Multiple brain-computer interface (BCI) devices now have the capability to enable users to perform various tasks such as manipulating computer cursors, translating brain activity into words, and converting handwriting into text. control computer cursors, to translate neural activity into words, to convert handwriting into text. Although a recent example of BCI accomplishes similar tasks, it does so without requiring time-consuming personal calibration or high-risk neurosurgery.
As described in a study published by University of Texas Austin researchers, they have developed a wearable cap that allows users to perform complex computer tasks by interpreting brain activity as actionable commands. Instead of needing to customize each device to an individual's brain activity, a new machine learning program offers a more efficient, universal approach that significantly reduces training time. PNAS Nexus, University of Texas Austin researchers have developed a wearable cap that allows a user to accomplish complex computer tasks through interpreting brain activity into actionable commands. But instead of needing to tailor each device to a specific user’s neural activity, an accompanying machine learning program offers a new, “one-size-fits-all” approach that dramatically reduces training time.
“Training a BCI subject usually begins with an offline calibration session to collect data for building an individual decoder,” the team explains in their paper’s abstract. “Apart from being time-consuming, this initial decoder might be inefficient as subjects do not receive feedback that helps them to elicit proper [sensorimotor rhythms] during calibration.”
To address this issue, researchers developed a new machine learning program that identifies an individual’s specific needs and adjusts its repetition-based training as needed. As a result of this adaptable self-calibration, trainees do not require the guidance of the research team or complex medical procedures to install an implant.
[Related: Neuralink shows first human patient using brain implant to play online chess.]
“When we think about this in a clinical setting, this technology will make it so we won’t need a specialized team to do this calibration process, which is long and tedious,” said Satyam Kumar, a graduate student involved in the project, in a recent statement. “It will be much faster to move from patient to patient.”

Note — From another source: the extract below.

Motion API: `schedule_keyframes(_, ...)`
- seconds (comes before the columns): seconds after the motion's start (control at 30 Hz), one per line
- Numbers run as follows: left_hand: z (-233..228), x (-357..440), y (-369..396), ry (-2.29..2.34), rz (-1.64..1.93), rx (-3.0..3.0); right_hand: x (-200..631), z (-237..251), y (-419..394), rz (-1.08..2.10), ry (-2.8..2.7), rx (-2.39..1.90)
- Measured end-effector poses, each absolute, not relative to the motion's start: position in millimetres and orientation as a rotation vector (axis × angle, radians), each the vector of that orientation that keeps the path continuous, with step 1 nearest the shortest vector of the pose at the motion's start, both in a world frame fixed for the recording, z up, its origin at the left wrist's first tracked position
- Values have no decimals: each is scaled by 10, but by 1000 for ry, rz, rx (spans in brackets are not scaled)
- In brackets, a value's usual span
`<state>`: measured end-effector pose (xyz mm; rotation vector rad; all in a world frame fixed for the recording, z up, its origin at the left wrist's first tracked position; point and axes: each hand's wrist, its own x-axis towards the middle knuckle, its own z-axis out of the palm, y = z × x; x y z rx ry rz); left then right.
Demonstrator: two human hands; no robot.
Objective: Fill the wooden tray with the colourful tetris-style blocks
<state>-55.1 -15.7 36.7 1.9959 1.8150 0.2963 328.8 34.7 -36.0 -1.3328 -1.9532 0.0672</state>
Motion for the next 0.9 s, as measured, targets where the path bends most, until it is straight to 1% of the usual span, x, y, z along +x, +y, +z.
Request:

To prepare, all a user needs to do is wear the vivid red, electrode-dotted cap. The electrodes gather and transmit neural activity to the research team’s newly developed decoding software during training. Thanks to the program’s machine learning capabilities, developers avoided the time-consuming, personalized training usually required for other BCI tech to calibrate for each individual user.
Over a five-day period, 18 test subjects successfully learned to mentally control a car racing game and a simpler bar-balancing program using the new training method. The decoder was so effective that wearers could train on both the bar and racing games simultaneously, rather than one at a time. At the annual South by Southwest Conference last month, the UT Austin team took things a step further. During a demonstration, volunteers used the wearable BCI, then learned to control a pair of hand and arm rehabilitation robots within just a few minutes.
The team has only tested their BCI cap on subjects without motor impairments so far, but they intend to expand their decoder’s capabilities to include users with disabilities.
“We want to bring the BCI to the medical field to assist individuals with disabilities,” said José del R. Millán, co-author of the study and electrical and computer engineering professor at UT. “At the same time, we must enhance our technology to simplify its usage and make a greater difference for those with disabilities.” Millán’s team is also integrating comparable BCI technology into a wheelchair.